Pretty shocking stuff!
Whenever we hear widows mentioned in the gospel, we are hearing stories of the marginalised, those treated as second, or even third rate citizens; those that the system was accustomed to overlook, to treat as invisible, with no right to be heard.
Jesus told us the poor would always be with us, so too the excluded and the marginalised.

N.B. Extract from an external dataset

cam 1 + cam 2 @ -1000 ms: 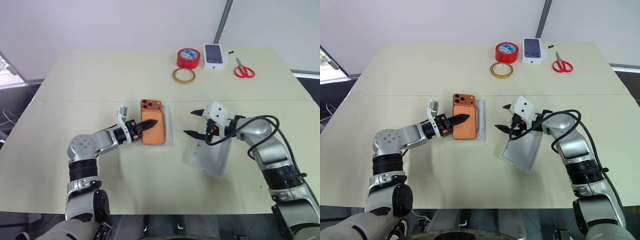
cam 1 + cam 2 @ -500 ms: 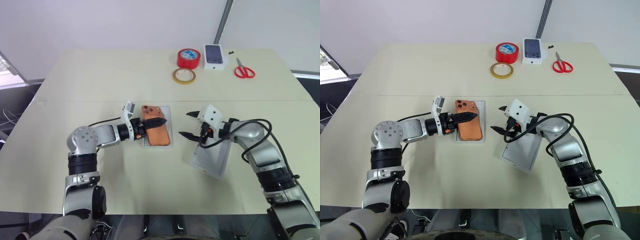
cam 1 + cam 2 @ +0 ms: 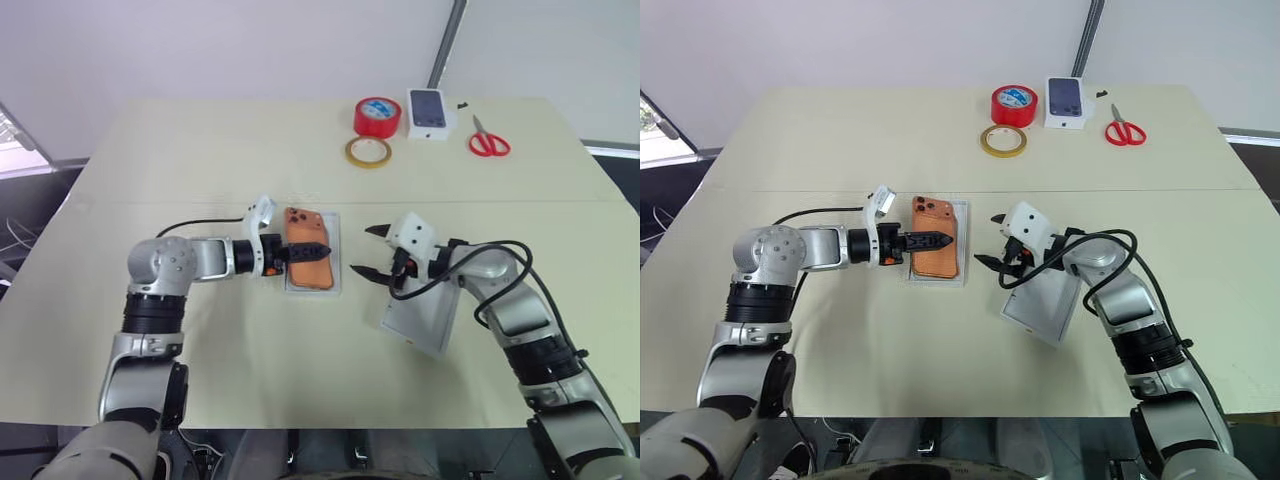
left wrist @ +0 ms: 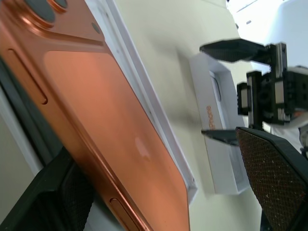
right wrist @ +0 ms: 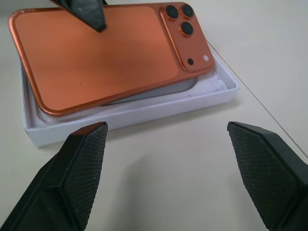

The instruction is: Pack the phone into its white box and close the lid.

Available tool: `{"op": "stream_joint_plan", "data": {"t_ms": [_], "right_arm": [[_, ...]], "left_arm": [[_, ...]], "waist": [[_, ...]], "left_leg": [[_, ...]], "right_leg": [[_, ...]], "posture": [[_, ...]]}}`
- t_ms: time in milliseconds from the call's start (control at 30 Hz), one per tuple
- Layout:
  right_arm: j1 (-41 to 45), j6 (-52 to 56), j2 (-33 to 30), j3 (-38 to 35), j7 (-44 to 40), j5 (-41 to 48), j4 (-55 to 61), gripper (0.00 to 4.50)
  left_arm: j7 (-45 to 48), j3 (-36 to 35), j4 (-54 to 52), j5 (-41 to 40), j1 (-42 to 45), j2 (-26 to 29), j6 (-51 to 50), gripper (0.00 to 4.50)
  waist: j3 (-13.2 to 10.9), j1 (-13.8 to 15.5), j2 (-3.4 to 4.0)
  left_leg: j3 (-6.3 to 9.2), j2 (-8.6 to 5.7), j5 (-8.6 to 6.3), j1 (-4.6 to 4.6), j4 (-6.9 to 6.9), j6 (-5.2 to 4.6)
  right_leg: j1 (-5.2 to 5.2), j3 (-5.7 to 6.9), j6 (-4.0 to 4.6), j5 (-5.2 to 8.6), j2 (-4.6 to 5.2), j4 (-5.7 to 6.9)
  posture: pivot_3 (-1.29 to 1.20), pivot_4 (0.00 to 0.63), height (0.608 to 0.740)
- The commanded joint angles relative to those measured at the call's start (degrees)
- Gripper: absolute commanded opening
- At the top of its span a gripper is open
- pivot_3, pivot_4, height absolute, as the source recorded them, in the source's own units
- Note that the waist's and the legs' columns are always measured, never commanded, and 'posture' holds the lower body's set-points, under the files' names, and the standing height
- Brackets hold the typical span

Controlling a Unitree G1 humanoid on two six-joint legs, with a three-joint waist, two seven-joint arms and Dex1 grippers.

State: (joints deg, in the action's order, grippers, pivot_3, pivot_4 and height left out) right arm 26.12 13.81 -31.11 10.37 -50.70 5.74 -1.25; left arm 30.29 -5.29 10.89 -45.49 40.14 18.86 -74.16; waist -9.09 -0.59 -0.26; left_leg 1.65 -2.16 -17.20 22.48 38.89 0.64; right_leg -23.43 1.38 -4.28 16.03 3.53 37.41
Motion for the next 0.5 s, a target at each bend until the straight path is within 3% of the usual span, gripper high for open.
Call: {"op": "stream_joint_plan", "data": {"t_ms": [33, 300, 500], "right_arm": [[1.31, -1.00, 0.47, -0.32, 0.41, -0.14, 0.98, 4.19], [1.65, -1.56, 0.77, -0.34, 0.78, -0.36, 0.21, 4.19], [1.96, -1.93, 1.35, -0.11, 1.00, -0.58, -0.25, 4.19]], "left_arm": [[-1.16, -0.54, -0.17, 0.75, 0.70, -0.86, -0.61, 4.46], [2.07, 3.28, -3.15, 2.95, 1.87, 4.96, -1.92, 4.46], [-0.01, 1.22, -1.99, 3.17, 3.88, 4.64, -5.55, 4.46]], "waist": [[0.00, 0.01, 0.00], [0.00, -0.30, 0.00], [0.00, -0.05, 0.00]], "left_leg": [[0.00, 0.00, 0.00, 0.00, 0.00, 0.00], [0.00, 0.01, 0.00, 0.00, -0.02, 0.00], [0.00, 0.01, 0.00, 0.00, -0.01, -0.01]], "right_leg": [[0.00, 0.00, 0.00, 0.00, 0.00, 0.00], [-0.03, 0.00, 0.00, 0.00, -0.01, 0.03], [-0.02, 0.00, 0.00, 0.00, 0.00, 0.01]], "posture": [[0.00, 0.150, 0.740], [0.00, 0.150, 0.740], [0.00, 0.150, 0.740]]}}
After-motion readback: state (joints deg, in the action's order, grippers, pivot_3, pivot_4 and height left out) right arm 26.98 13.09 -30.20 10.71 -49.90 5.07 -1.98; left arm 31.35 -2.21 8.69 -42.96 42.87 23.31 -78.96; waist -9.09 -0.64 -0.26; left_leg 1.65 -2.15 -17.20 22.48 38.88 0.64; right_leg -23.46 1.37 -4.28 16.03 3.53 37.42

We need to learn to look for them, to hear their voice, to include and empower them.In Jesus’ time, women had no voice of their own, they could speak only through their husbands, fathers, brothers and sons.Very easily, the widow, could find that she had none of these and became a non-person.I am delighted to say I know many widows these days who do not fit this description.Strong, independent, capable women, who certainly hold their own in the world.
But there are still many people who live disadvantaged and dis-empowered lives, who can so easily fall to the edges of our communities and struggle to find their way back.These are the ‘widows’ of our time, and we so easily look beyond or around them, telling ourselves that they either don’t need or don’t deserve our help and we pass by, look the other way, either metaphorically or literally.
Who then, are we, in this morning’s parable?
So easily we hear this parable and put God in the place of the lousy judge and ourselves in the place of the persistent widow, and tell ourselves that we are to be encouraged to be persistent in prayer.Really?
Jesus is asking his disciples about what, God, the Son of Man, will find, when he comes to judge the earth.Here in this parable there are two possible answers.
There is the example of the judge, who is expected to do the right thing, but who is motivated to do so only by convenience and appearance. What would it look like if he is seen to keep ignoring this persistent woman who bothers him at every opportunity, who if he doesn’t do anything about, will be forever under his nose, under his feet, in his face. He might as well get rid of her, never mind the many more like her, who need his help and the justice he should rightly bring but who don’t have the means to plead their cause.
Or there is the widow who persists because she knows she is right even though everything is set against her. Who risks further rejection and ridicule, who keeps coming back because of her sense of justice and the belief that in the end things will be right.
Which do we want to model, who are we called to be?
We are living in very challenging times. We do need to hold on to what we know to be right, to be persistent in praying for this, to believe that God’s justice will prevail. We will be judged but we will be judged mercifully. Things aren’t always as we want them to be but God is still with us and he shares in our longing for a time when justice and peace will be known throughout the earth. Never stop hoping, never stop longing, never stop praying, the time will come.
- What do you long for with ‘groans too deep for words’? (Romans 8:26). Ask the Spirit to guide your prayer.
- Who are the ‘widows’, the dis-empowered and under-recognised, in your world and what are their needs? What can you do to bring justice for them?